Hear Arielle’s story of the creation of the academy in the first three episodes of Garden Talk!

The History of Dargan Landscape Architects

Hugh & Mary Palmer Dargan, ASLAs

The Dargans first received national attention in the mid-1980s for their work in historic preservation landscape architecture in Charleston, SC. Their work propelled them into the national spotlight in several books by influential British garden authors, Penelope Hobhouse and Rosemary Verey. Over the next 30 years they studied 800 gardens & estates in England and worked on two British National Trust projects and home of The Earl of Wemyss and March at Stanway, in Gloucestershire. Analytical studies of historic French, Italian, and Portuguese gardens continued as well, providing a rich base for understanding architecture and how man lives on his personal land.

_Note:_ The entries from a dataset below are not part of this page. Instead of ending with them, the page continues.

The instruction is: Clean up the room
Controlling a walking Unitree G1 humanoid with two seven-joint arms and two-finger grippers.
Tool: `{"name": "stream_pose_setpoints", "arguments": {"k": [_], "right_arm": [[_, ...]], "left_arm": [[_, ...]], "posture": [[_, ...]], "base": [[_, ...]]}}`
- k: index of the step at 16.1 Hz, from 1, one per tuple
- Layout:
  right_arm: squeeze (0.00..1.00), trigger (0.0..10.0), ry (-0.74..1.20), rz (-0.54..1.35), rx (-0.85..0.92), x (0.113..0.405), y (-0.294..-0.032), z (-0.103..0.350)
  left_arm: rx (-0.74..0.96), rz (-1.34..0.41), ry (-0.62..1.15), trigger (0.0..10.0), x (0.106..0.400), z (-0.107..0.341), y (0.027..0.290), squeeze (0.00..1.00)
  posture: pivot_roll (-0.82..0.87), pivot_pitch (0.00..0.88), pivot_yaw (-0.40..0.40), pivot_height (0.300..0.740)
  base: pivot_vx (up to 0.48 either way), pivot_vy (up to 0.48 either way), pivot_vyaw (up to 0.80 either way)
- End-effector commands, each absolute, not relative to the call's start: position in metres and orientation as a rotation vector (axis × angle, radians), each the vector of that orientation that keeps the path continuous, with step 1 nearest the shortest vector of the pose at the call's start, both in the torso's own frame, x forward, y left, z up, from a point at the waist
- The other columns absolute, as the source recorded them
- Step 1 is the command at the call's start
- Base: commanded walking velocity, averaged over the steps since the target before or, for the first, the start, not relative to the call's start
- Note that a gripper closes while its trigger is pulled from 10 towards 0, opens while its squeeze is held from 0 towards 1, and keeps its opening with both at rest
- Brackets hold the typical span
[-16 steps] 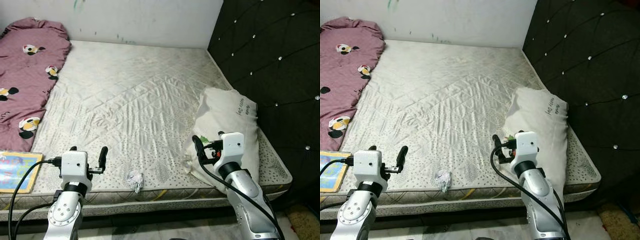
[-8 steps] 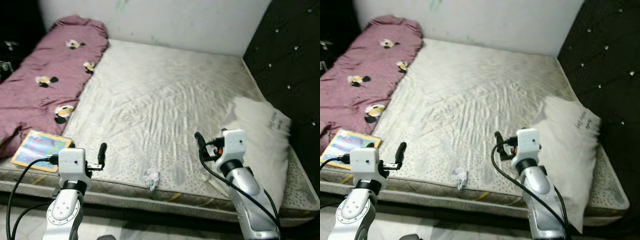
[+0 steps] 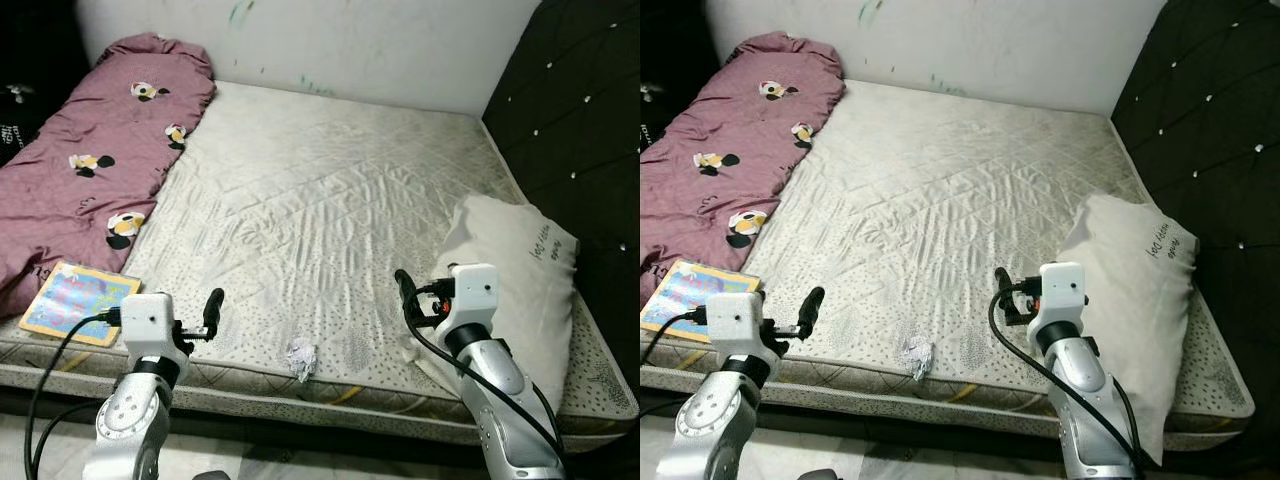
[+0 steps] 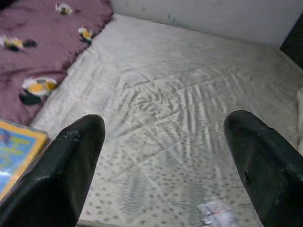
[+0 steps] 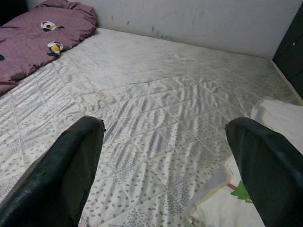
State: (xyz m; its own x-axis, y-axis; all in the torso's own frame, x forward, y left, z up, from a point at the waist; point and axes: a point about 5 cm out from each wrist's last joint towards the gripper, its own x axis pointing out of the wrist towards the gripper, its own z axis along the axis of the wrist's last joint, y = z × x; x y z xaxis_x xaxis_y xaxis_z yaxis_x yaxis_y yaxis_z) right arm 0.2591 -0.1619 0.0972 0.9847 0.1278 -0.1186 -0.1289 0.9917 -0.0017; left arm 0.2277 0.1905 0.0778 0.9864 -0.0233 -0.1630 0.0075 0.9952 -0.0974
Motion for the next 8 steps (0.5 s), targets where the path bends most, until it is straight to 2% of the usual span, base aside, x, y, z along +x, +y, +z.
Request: {"name": "stream_pose_setpoints", "arguments": {"k": [1, 2, 8], "right_arm": [[0.00, 10.0, 0.108, 0.117, -0.011, 0.2607, -0.1661, 0.1017], [0.00, 10.0, 0.107, 0.122, -0.009, 0.2613, -0.1660, 0.1018], [0.00, 10.0, 0.100, 0.146, -0.008, 0.2626, -0.1637, 0.1024]], "left_arm": [[-0.092, -0.009, 0.167, 10.0, 0.2304, 0.0783, 0.1930, 0.00], [-0.045, 0.001, 0.165, 10.0, 0.2333, 0.0799, 0.1952, 0.00], [-0.034, 0.000, 0.159, 10.0, 0.2306, 0.0788, 0.1920, 0.00]], "posture": [[0.00, 0.000, -0.108, 0.713], [0.00, 0.000, -0.109, 0.699], [0.00, 0.000, -0.115, 0.631]], "base": [[0.000, 0.000, 0.00], [0.000, 0.000, 0.00], [0.000, 0.000, 0.00]]}}
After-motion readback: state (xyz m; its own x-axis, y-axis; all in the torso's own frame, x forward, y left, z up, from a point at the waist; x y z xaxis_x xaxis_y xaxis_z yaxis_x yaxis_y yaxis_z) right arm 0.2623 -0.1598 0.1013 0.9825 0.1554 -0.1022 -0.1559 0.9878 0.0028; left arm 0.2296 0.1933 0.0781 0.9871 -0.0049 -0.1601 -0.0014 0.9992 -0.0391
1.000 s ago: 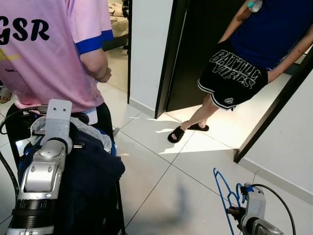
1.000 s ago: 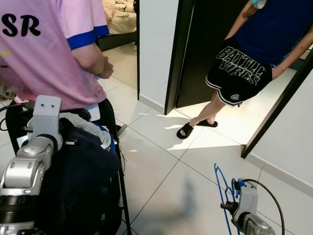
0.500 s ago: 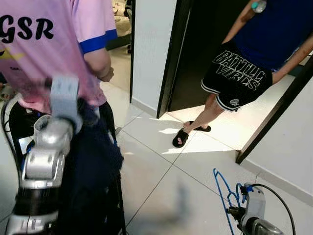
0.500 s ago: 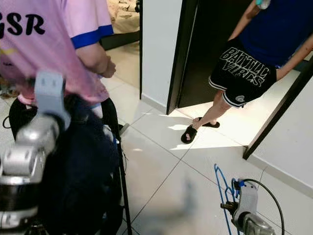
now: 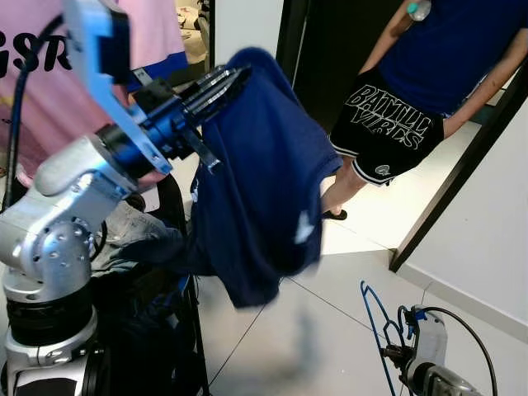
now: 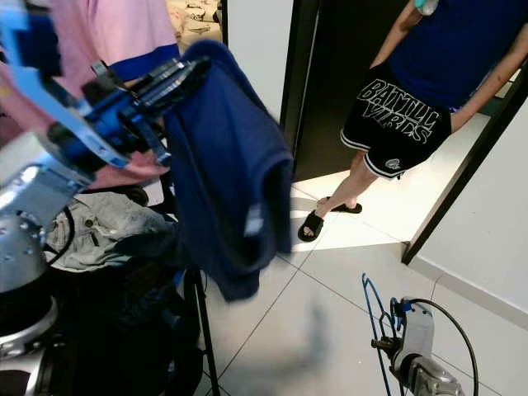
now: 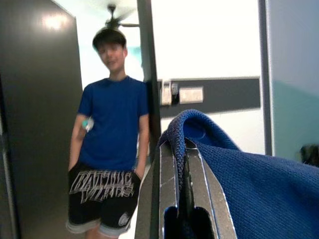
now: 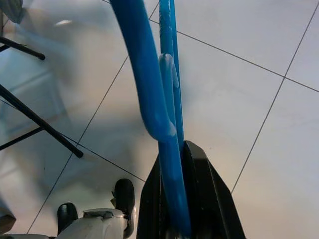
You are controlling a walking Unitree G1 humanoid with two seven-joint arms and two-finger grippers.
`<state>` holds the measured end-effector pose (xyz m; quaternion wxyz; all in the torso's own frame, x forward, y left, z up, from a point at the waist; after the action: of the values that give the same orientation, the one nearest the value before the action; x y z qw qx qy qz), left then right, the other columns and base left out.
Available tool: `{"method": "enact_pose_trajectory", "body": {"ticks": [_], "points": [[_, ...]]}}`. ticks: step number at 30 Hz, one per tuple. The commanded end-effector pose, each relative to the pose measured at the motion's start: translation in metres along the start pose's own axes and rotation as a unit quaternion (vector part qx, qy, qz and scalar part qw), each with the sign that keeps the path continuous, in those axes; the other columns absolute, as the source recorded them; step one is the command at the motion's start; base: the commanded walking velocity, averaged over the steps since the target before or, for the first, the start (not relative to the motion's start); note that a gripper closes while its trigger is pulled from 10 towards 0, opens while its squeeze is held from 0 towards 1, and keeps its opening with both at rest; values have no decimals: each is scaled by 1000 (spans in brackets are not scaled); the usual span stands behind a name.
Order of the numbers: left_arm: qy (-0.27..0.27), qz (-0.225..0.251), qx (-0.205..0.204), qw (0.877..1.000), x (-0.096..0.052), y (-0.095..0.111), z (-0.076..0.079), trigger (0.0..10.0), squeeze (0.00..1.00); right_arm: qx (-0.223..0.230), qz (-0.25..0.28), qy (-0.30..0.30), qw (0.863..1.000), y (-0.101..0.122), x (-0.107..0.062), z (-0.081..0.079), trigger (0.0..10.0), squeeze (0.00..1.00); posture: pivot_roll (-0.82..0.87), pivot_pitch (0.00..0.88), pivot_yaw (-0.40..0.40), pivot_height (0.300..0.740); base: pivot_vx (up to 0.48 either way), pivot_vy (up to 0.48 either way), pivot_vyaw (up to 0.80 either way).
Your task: Hang hanger
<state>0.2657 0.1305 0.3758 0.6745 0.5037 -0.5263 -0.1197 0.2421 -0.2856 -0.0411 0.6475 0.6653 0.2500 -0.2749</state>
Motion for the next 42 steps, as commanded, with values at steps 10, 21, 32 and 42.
{"method": "enact_pose_trajectory", "body": {"ticks": [10,21,32,42], "points": [[12,61,-13,998,-5,24,-14,0,0,7,4,-4,1000,2,1,-1,10000,0,66,0,-91,740,0,0,0],[41,13,-10,999,-4,2,-20,10000,0,12,9,-13,1000,3,1,0,10000,0,68,0,-89,740,0,0,0],[84,-63,-22,994,-3,-55,-22,10000,0,26,19,-9,999,13,5,-6,10000,0,69,0,-84,740,0,0,-353],[77,-67,-12,995,7,-62,-21,10000,0,79,78,-16,994,46,6,1,10000,0,70,0,-74,740,0,0,-751]]}}
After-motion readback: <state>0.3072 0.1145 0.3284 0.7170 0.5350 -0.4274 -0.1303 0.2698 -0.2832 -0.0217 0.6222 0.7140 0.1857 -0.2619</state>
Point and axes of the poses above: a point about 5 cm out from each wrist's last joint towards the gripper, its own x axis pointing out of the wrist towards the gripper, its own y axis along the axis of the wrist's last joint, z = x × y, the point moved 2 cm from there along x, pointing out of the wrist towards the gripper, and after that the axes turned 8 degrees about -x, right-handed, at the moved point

After managing projects from Charleston to Atlanta, coast to coast, mountains to sea- Charles (Pete) Wyrick, noted Charleston publisher, encouraged the Dargans to write a book about their philosophy. Gibbs- Smith subsequently published Timeless Landscape Design: The Four Part Master Plan (2008) and Lifelong Landscape Design: Environments for Health & Longevity (2011). ​

Their projects, as well as their own garden in Atlanta, have been featured on CNN and Home and Garden Television and in several publications including The New York Times, Architectural Digest, Better Homes and Gardens, and Southern Living. Dargan Landscape Architects are on archive in Charleston & Atlanta- with works preserved on microfilm in the South Carolina Historical Society finding aids and with over 10,000 of their works on paper at the Cherokee Garden Library at the Atlanta History Center.

While in Atlanta, Mary Palmer became very involved with The Garden Club of America’s (GCA) Cherokee Garden Club, becoming a nationally accredited horticulture judge. She served on the National Advisory Committee of the Garden Conservancy and as a GCA Conservation National Affairs and Legislation zone chairman for SC, GA, AL & FL to Washington, DC. Later, she taught landscape architecture and planning at Clemson University.

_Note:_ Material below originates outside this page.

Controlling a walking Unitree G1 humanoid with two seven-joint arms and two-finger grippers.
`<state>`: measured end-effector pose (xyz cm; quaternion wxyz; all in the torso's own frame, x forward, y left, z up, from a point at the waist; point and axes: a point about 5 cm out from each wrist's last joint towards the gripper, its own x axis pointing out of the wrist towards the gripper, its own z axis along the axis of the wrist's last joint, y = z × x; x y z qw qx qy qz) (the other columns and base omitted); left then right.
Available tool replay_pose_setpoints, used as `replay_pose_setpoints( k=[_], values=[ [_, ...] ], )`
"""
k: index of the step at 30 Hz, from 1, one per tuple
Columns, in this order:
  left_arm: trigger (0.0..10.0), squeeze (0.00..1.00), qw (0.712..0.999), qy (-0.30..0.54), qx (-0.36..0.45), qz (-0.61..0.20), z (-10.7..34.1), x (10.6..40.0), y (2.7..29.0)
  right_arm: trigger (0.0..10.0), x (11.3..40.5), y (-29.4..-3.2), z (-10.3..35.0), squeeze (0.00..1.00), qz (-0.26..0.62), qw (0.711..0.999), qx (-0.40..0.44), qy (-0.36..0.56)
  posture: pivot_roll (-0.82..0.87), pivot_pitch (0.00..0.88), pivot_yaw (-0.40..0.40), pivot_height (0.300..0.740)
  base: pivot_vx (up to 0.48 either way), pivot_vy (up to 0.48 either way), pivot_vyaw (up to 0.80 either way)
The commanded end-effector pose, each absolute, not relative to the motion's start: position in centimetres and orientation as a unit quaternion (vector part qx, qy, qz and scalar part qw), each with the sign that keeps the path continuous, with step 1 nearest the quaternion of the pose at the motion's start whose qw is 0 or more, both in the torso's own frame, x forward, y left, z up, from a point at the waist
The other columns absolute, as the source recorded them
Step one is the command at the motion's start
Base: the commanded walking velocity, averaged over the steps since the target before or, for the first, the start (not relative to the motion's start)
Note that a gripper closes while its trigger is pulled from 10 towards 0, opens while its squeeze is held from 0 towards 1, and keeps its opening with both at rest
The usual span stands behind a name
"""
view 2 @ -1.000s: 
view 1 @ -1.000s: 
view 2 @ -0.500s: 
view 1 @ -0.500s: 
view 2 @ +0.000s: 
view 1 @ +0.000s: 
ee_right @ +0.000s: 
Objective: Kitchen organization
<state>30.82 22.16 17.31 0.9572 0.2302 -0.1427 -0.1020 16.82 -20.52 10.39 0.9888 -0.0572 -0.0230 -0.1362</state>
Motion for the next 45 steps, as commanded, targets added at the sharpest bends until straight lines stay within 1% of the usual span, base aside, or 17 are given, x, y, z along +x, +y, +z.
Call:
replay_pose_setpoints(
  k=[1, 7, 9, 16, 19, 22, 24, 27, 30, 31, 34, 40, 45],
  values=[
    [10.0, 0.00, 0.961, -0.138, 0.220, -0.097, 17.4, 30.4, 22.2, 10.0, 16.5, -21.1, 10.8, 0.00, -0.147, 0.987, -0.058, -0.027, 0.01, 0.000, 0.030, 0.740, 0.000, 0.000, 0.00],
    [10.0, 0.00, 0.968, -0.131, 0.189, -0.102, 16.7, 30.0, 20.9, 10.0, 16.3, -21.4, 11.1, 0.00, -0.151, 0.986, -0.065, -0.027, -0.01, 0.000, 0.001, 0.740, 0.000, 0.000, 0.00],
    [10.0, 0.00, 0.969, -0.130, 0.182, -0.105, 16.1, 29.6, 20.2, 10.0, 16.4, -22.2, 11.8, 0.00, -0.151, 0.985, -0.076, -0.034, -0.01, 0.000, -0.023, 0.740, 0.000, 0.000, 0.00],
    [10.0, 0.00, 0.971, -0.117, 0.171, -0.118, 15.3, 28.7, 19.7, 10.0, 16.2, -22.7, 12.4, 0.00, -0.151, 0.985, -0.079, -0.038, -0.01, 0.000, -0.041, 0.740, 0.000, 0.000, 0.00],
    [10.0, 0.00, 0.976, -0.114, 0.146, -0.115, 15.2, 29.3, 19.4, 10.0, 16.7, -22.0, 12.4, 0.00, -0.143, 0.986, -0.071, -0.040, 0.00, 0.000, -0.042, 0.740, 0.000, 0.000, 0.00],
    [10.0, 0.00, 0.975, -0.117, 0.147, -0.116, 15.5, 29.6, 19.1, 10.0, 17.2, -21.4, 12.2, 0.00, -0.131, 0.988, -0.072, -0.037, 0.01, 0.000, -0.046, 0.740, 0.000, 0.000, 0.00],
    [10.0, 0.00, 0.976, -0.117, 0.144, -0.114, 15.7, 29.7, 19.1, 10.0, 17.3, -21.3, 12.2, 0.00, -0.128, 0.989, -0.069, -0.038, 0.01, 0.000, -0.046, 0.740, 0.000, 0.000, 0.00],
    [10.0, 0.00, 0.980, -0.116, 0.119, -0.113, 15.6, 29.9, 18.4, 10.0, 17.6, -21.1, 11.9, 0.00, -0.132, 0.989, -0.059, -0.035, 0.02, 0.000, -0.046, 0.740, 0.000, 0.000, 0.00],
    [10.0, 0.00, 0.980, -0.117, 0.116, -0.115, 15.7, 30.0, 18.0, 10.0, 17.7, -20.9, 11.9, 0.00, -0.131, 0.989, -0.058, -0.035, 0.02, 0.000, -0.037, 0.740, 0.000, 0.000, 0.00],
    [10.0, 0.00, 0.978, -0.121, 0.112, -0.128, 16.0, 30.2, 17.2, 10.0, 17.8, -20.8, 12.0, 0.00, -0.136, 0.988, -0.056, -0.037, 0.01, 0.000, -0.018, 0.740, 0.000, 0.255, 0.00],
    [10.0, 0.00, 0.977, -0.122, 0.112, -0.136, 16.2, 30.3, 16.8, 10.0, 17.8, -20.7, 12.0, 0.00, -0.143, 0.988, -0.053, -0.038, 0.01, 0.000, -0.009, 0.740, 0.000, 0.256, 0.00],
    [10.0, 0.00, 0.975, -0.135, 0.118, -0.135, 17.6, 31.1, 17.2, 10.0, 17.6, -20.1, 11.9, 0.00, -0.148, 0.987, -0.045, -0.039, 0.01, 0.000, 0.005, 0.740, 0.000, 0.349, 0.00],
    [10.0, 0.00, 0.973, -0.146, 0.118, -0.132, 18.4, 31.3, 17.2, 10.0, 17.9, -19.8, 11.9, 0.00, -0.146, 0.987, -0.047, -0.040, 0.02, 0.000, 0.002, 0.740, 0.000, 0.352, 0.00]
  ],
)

The demand of beautiful projects located in Western North Carolina prompted the Dargans to purchase Highcote, at High Hampton in Cashiers, NC, in 1998. In 2014, they renovated Dovecote, a historic farmhouse, and created The Garden Talk Salon- a live workshop series. Their restoration efforts and community programs received the prestigious, Cashiers Historical Society’s, Village Heritage Award in 2016. The Dargans love hiking in the Smoky and Blue ridge Mountains, especially overnight camping in high places.

They have an insatiable wanderlust for archeological and historical sites from which they can glean new inspiration for their work. They most recently traveled to Peru, Ecuador, and Central America to study Inkan and Mayan archeological sites. Their Boykin Spaniel, Henry Dargan, has numerous titles in upland hunting & retrieving, and is chief dog officer at Dargan Landscape Architects.